- _Task statement_
Would you output the whole of the data exactly?
=== Data provided ===
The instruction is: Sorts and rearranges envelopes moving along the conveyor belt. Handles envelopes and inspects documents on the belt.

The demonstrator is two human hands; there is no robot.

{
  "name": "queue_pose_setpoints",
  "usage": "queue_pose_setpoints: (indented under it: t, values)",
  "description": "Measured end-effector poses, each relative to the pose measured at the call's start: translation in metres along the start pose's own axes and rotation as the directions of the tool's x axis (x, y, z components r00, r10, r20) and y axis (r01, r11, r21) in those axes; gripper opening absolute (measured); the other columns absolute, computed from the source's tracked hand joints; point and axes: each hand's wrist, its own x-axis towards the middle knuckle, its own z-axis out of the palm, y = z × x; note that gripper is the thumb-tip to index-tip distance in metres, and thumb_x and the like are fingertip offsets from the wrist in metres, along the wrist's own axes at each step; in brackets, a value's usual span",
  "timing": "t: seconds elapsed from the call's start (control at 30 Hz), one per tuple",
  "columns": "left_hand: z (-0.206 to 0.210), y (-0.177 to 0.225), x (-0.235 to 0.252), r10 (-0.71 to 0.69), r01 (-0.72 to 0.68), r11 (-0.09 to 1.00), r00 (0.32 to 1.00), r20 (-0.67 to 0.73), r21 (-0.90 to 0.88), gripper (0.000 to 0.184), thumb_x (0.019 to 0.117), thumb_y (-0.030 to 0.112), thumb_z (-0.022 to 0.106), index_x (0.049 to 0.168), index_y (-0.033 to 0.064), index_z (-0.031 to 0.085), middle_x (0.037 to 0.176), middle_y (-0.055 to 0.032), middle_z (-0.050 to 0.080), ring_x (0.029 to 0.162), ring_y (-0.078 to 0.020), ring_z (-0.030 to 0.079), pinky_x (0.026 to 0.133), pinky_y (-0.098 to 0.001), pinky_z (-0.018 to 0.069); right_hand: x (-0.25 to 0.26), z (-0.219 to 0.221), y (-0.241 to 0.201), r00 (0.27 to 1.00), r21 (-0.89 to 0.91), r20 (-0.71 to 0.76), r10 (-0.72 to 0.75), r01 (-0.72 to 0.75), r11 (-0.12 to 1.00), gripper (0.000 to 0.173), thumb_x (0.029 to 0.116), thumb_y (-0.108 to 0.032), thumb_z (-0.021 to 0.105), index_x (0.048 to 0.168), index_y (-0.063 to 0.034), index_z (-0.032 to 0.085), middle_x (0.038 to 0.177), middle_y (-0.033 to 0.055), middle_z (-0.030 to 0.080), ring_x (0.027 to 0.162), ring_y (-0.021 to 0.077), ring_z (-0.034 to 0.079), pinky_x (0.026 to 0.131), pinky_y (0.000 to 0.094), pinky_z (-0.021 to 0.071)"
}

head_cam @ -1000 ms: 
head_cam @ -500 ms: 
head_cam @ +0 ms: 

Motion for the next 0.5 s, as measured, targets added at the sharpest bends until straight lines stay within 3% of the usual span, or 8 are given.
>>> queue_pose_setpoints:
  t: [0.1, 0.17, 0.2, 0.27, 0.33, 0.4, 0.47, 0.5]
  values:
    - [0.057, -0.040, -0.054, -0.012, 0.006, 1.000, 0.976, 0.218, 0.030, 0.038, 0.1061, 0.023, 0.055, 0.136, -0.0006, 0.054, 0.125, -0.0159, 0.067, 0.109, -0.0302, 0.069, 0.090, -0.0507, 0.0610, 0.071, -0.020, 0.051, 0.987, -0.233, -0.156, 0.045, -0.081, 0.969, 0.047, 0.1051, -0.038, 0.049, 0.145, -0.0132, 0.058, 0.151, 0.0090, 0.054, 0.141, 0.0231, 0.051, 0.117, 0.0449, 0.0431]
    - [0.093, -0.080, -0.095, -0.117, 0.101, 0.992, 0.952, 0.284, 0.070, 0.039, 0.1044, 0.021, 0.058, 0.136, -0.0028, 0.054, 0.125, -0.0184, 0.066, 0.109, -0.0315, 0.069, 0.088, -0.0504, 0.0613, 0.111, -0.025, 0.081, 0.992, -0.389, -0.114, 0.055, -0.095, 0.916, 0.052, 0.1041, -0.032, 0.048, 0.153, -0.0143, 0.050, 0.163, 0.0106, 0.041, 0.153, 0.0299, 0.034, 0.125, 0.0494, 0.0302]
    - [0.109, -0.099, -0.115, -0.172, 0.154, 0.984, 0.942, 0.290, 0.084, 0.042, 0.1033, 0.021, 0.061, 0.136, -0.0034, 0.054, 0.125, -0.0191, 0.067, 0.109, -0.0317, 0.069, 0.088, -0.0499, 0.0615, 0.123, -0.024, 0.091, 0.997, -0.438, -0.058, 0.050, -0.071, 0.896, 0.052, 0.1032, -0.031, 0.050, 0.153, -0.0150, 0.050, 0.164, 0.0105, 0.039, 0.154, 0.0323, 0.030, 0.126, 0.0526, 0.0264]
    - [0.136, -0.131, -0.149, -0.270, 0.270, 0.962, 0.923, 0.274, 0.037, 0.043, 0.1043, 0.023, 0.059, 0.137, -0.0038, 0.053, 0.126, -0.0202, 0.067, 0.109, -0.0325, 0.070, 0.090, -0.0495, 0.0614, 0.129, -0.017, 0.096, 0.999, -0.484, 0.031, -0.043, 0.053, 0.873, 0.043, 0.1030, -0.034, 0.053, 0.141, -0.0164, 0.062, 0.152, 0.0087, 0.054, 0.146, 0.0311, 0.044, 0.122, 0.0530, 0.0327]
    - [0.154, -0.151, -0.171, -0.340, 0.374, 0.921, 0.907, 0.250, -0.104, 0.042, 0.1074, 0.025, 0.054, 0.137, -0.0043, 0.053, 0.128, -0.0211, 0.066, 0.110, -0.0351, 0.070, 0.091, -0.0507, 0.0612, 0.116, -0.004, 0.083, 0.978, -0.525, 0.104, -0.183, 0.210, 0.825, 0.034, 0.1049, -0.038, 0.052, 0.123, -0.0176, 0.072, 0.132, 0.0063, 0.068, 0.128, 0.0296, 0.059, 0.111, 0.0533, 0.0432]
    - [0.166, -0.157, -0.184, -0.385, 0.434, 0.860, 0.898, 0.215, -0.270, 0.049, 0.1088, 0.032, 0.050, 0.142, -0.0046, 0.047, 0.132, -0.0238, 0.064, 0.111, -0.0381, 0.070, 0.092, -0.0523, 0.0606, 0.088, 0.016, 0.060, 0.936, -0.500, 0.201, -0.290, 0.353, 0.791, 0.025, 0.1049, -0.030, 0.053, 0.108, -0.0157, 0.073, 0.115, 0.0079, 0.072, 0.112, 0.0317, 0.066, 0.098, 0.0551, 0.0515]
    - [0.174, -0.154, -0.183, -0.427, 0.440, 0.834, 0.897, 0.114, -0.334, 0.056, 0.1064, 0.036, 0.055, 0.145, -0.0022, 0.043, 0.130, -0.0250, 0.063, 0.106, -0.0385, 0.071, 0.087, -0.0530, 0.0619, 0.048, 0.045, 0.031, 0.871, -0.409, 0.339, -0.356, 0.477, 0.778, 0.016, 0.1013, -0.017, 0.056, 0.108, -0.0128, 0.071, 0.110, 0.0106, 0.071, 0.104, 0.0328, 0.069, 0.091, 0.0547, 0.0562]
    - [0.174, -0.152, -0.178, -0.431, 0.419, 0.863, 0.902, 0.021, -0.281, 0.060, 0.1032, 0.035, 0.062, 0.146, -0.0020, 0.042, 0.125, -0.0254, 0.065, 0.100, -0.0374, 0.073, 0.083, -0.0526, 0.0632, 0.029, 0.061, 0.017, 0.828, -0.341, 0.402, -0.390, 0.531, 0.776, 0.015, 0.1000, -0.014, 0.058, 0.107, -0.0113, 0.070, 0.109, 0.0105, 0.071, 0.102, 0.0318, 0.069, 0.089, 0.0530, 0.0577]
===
- _Result_
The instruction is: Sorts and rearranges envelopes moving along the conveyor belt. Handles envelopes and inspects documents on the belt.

The demonstrator is two human hands; there is no robot.

{
  "name": "queue_pose_setpoints",
  "usage": "queue_pose_setpoints: (indented under it: t, values)",
  "description": "Measured end-effector poses, each relative to the pose measured at the call's start: translation in metres along the start pose's own axes and rotation as the directions of the tool's x axis (x, y, z components r00, r10, r20) and y axis (r01, r11, r21) in those axes; gripper opening absolute (measured); the other columns absolute, computed from the source's tracked hand joints; point and axes: each hand's wrist, its own x-axis towards the middle knuckle, its own z-axis out of the palm, y = z × x; note that gripper is the thumb-tip to index-tip distance in metres, and thumb_x and the like are fingertip offsets from the wrist in metres, along the wrist's own axes at each step; in brackets, a value's usual span",
  "timing": "t: seconds elapsed from the call's start (control at 30 Hz), one per tuple",
  "columns": "left_hand: z (-0.206 to 0.210), y (-0.177 to 0.225), x (-0.235 to 0.252), r10 (-0.71 to 0.69), r01 (-0.72 to 0.68), r11 (-0.09 to 1.00), r00 (0.32 to 1.00), r20 (-0.67 to 0.73), r21 (-0.90 to 0.88), gripper (0.000 to 0.184), thumb_x (0.019 to 0.117), thumb_y (-0.030 to 0.112), thumb_z (-0.022 to 0.106), index_x (0.049 to 0.168), index_y (-0.033 to 0.064), index_z (-0.031 to 0.085), middle_x (0.037 to 0.176), middle_y (-0.055 to 0.032), middle_z (-0.050 to 0.080), ring_x (0.029 to 0.162), ring_y (-0.078 to 0.020), ring_z (-0.030 to 0.079), pinky_x (0.026 to 0.133), pinky_y (-0.098 to 0.001), pinky_z (-0.018 to 0.069); right_hand: x (-0.25 to 0.26), z (-0.219 to 0.221), y (-0.241 to 0.201), r00 (0.27 to 1.00), r21 (-0.89 to 0.91), r20 (-0.71 to 0.76), r10 (-0.72 to 0.75), r01 (-0.72 to 0.75), r11 (-0.12 to 1.00), gripper (0.000 to 0.173), thumb_x (0.029 to 0.116), thumb_y (-0.108 to 0.032), thumb_z (-0.021 to 0.105), index_x (0.048 to 0.168), index_y (-0.063 to 0.034), index_z (-0.032 to 0.085), middle_x (0.038 to 0.177), middle_y (-0.033 to 0.055), middle_z (-0.030 to 0.080), ring_x (0.027 to 0.162), ring_y (-0.021 to 0.077), ring_z (-0.034 to 0.079), pinky_x (0.026 to 0.131), pinky_y (0.000 to 0.094), pinky_z (-0.021 to 0.071)"
}

head_cam @ -1000 ms: 
head_cam @ -500 ms: 
head_cam @ +0 ms: 

Motion for the next 0.5 s, as measured, targets added at the sharpest bends until straight lines stay within 3% of the usual span, or 8 are given.
>>> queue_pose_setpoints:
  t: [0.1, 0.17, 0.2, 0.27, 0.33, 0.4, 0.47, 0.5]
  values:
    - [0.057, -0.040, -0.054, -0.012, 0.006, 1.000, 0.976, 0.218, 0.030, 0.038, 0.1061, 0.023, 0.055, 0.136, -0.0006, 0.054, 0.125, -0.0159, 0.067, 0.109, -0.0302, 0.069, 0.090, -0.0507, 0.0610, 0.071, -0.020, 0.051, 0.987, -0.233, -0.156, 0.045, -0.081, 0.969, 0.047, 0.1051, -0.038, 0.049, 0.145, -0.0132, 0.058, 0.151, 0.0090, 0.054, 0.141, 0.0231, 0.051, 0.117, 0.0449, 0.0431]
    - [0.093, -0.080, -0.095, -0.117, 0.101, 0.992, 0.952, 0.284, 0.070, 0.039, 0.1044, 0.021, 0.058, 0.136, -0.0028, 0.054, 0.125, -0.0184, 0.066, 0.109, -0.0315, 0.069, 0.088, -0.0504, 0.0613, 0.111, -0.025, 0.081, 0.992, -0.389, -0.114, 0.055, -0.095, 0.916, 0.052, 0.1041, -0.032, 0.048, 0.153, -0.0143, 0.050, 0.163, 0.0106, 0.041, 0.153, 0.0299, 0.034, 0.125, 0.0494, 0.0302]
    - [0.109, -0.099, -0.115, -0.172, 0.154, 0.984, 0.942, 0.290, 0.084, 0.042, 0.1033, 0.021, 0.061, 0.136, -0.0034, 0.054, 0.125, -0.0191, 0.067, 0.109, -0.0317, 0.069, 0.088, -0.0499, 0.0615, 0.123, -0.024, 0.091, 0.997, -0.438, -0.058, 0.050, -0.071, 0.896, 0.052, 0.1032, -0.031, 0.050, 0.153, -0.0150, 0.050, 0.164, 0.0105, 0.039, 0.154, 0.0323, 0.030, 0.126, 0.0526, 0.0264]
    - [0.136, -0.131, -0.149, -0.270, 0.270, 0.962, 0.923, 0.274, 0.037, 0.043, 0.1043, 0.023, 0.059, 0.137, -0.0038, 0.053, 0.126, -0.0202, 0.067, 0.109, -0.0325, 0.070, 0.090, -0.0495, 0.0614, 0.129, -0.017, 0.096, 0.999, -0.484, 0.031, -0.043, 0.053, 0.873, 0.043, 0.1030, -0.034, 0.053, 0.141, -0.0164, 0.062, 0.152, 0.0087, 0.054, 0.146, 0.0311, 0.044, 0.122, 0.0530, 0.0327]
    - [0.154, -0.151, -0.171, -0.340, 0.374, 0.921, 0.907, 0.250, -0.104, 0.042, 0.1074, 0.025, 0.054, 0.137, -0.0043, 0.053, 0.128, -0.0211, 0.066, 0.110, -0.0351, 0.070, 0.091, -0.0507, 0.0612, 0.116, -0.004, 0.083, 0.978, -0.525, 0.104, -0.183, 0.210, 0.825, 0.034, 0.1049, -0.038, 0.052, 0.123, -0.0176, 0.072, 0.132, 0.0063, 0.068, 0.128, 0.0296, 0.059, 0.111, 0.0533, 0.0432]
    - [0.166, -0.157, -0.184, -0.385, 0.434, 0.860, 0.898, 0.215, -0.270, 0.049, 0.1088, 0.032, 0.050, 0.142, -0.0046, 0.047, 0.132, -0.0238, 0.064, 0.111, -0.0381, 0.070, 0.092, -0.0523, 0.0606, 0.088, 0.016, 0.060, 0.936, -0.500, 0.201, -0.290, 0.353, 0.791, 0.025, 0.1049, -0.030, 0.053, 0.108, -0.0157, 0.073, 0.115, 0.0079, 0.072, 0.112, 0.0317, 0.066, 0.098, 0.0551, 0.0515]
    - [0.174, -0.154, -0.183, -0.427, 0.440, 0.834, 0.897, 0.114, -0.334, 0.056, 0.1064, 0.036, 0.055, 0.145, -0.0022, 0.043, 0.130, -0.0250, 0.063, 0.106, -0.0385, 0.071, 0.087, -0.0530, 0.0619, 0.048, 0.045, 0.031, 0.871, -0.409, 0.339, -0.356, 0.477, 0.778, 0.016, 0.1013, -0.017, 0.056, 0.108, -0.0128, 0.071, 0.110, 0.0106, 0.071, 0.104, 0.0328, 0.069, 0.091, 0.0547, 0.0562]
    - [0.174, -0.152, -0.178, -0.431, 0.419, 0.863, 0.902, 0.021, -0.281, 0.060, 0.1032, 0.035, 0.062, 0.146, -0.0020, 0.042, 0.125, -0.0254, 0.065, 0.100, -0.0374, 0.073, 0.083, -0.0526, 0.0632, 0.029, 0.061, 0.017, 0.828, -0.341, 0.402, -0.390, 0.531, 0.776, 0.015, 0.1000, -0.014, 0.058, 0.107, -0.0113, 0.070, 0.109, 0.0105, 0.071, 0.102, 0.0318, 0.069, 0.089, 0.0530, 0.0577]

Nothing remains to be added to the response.